A number in MzScheme is one of the following:
The following are inexact numerical constants: +inf.0 (infinity), -inf.0 (negative infinity), +nan.0 (not a number), and -nan.0 (same as +nan.0). They have no exact form. Dividing by an inexact zero returns +inf.0 or -inf.0, depending on the sign of the dividend. The infinities are integers, and they answer #t for both even? and odd?; +nan.0 is not an integer and is not = to itself, but +nan.0 is eqv? to itself. No numerical operator distinguishes the inexact numbers 0.0 and -0.0, so (= 0.0 (/ -1 +inf.0)) is #t.

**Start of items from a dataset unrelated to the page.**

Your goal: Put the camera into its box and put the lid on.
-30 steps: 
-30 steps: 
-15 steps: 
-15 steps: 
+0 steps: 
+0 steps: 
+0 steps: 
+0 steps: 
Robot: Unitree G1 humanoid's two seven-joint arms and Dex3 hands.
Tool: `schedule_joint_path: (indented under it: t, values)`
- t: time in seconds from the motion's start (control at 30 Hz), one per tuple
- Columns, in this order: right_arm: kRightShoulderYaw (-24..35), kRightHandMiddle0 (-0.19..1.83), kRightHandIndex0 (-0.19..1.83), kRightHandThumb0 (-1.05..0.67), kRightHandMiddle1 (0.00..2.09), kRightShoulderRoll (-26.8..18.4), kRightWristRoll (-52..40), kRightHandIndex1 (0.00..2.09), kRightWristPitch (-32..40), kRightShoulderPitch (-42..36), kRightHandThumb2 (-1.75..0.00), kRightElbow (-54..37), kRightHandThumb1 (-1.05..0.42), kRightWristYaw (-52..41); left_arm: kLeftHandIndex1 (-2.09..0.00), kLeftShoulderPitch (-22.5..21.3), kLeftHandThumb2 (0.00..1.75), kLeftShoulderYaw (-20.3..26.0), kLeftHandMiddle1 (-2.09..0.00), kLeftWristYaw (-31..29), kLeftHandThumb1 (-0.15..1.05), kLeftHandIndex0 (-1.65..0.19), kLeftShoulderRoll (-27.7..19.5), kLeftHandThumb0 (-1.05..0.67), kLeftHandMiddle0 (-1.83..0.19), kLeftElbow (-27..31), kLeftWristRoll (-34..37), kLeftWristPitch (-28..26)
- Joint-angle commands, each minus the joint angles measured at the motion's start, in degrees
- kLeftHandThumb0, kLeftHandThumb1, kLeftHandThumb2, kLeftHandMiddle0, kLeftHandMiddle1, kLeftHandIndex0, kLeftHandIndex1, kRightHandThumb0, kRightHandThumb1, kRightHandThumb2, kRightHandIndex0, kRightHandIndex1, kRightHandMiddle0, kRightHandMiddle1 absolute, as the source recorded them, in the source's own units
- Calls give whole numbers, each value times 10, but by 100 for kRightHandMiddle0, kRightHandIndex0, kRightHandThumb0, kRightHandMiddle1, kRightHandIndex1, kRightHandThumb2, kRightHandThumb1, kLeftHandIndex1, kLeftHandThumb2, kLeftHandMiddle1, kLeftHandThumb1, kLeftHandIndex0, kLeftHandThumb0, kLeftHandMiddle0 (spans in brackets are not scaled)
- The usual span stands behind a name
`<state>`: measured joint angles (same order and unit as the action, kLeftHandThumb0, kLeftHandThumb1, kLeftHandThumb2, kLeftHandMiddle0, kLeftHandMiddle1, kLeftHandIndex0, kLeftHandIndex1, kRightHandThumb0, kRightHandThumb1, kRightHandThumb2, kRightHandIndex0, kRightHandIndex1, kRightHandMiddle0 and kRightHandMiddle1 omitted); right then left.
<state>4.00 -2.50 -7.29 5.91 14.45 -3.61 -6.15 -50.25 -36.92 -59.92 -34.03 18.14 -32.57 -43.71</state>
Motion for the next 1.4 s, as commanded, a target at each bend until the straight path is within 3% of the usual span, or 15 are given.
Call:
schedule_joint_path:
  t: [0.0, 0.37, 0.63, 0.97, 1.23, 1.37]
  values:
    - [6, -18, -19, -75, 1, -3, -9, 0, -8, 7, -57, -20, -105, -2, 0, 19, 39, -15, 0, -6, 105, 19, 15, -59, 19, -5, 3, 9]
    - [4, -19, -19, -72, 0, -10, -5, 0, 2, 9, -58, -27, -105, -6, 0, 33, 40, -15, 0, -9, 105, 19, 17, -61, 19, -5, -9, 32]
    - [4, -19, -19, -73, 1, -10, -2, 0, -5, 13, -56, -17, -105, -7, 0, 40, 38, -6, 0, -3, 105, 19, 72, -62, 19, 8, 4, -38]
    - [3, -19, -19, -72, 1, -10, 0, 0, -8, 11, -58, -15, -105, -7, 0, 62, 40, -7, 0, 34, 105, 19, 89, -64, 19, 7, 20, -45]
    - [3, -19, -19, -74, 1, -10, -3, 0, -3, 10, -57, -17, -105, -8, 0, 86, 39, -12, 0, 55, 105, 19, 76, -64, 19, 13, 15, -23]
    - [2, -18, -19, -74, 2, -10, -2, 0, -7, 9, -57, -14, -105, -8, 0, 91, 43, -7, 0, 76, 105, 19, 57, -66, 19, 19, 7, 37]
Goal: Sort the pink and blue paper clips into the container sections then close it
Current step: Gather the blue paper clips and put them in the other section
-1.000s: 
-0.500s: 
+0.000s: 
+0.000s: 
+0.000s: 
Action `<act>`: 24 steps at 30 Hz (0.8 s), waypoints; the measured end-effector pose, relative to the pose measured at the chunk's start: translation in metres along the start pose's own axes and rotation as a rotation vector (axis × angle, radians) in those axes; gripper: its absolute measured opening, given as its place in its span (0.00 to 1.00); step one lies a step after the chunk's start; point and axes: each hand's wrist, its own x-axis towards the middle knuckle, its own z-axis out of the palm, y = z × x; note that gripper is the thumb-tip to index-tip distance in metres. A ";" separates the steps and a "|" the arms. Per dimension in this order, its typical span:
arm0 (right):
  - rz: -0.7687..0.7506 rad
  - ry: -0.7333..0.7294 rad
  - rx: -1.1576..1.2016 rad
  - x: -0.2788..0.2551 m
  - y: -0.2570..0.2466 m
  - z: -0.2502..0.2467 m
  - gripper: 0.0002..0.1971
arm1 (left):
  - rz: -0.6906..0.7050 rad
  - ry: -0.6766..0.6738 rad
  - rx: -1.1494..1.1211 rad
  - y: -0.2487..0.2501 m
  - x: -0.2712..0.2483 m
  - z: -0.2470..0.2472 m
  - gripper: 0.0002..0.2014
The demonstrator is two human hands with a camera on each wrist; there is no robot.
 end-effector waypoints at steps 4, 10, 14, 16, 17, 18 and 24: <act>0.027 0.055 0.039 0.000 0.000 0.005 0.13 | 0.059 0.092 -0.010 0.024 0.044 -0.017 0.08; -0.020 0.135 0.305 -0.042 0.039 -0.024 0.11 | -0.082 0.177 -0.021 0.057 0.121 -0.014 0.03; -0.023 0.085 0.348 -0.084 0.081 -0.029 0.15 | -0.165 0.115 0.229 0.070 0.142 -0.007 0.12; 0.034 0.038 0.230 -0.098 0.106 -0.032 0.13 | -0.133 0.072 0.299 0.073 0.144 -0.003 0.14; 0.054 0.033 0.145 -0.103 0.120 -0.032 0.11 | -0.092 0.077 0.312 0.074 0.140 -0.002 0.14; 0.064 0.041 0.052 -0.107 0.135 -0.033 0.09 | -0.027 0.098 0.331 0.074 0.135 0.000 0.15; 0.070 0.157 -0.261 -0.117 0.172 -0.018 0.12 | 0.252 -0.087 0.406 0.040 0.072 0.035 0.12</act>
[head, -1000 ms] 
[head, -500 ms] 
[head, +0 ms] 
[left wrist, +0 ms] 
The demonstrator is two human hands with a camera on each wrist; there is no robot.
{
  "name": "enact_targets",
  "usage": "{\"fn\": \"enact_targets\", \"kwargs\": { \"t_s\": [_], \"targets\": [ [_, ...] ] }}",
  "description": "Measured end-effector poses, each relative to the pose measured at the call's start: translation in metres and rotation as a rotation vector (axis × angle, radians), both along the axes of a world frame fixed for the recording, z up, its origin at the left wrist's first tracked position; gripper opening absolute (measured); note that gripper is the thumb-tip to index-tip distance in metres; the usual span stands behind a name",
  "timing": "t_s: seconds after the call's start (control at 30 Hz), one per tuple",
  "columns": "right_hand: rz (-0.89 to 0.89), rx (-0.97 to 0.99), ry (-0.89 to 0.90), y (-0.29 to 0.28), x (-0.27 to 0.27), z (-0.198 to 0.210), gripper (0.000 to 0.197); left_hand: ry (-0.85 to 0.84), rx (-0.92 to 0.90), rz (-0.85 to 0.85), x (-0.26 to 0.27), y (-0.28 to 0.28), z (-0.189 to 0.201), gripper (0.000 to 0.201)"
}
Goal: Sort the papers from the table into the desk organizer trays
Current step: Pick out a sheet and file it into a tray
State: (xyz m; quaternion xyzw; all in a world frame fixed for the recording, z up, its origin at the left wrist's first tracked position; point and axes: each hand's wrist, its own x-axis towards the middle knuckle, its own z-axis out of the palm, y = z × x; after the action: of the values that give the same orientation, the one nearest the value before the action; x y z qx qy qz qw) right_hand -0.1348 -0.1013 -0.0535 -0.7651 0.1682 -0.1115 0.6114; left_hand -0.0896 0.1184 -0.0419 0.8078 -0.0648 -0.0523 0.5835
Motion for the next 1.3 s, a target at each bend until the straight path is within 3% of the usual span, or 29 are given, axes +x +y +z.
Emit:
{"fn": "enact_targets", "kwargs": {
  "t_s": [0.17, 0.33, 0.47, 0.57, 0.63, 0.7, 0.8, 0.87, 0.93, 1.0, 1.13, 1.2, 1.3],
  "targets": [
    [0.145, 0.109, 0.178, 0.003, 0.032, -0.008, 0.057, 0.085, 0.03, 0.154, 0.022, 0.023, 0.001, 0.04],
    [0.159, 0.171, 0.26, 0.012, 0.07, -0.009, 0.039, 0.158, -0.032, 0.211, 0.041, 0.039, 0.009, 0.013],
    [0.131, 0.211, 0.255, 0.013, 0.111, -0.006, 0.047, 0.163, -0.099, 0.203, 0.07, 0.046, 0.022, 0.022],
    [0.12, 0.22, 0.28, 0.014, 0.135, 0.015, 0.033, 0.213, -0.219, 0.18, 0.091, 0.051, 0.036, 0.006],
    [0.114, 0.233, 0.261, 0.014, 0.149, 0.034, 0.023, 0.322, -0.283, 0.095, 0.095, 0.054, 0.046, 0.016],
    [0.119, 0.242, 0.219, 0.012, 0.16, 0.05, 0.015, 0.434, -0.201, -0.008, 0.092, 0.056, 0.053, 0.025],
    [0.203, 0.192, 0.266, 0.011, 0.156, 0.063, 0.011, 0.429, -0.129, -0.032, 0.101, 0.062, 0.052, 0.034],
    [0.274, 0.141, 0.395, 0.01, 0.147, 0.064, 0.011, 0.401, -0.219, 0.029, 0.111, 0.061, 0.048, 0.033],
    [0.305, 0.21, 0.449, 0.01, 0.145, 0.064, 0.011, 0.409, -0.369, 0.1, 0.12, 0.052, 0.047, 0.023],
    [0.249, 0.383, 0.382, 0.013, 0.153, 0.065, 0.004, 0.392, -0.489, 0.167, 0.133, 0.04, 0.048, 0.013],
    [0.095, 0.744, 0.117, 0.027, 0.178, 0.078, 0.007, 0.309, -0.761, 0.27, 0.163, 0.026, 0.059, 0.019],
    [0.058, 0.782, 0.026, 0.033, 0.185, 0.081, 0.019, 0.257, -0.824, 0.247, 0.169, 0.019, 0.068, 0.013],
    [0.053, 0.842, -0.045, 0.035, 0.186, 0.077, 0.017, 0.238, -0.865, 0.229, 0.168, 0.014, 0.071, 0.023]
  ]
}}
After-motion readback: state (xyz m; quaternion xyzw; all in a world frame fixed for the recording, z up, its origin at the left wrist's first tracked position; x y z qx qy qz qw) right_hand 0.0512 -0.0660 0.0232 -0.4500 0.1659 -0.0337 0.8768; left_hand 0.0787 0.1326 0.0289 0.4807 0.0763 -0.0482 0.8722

All multi-argument arithmetic procedures operate pairwise on arguments from right to left. When an arithmetic operation is applied to a combination of exact and inexact values, the exact values are first converted to inexact values. All numbers are either inexact or exact in both real and imaginary parts (i.e., an inexact ``real'' number is not even exactly real because its imaginary part is 0.0).
The string->number procedure works on all number representations and exact integer radix values in the range 2 to 16 (inclusive). The number->string procedure accepts all number types and the radix values 2, 8, 10, and 16; however, if an inexact number is provided with a radix other than 10, the exn:application:math:radix exception is raised.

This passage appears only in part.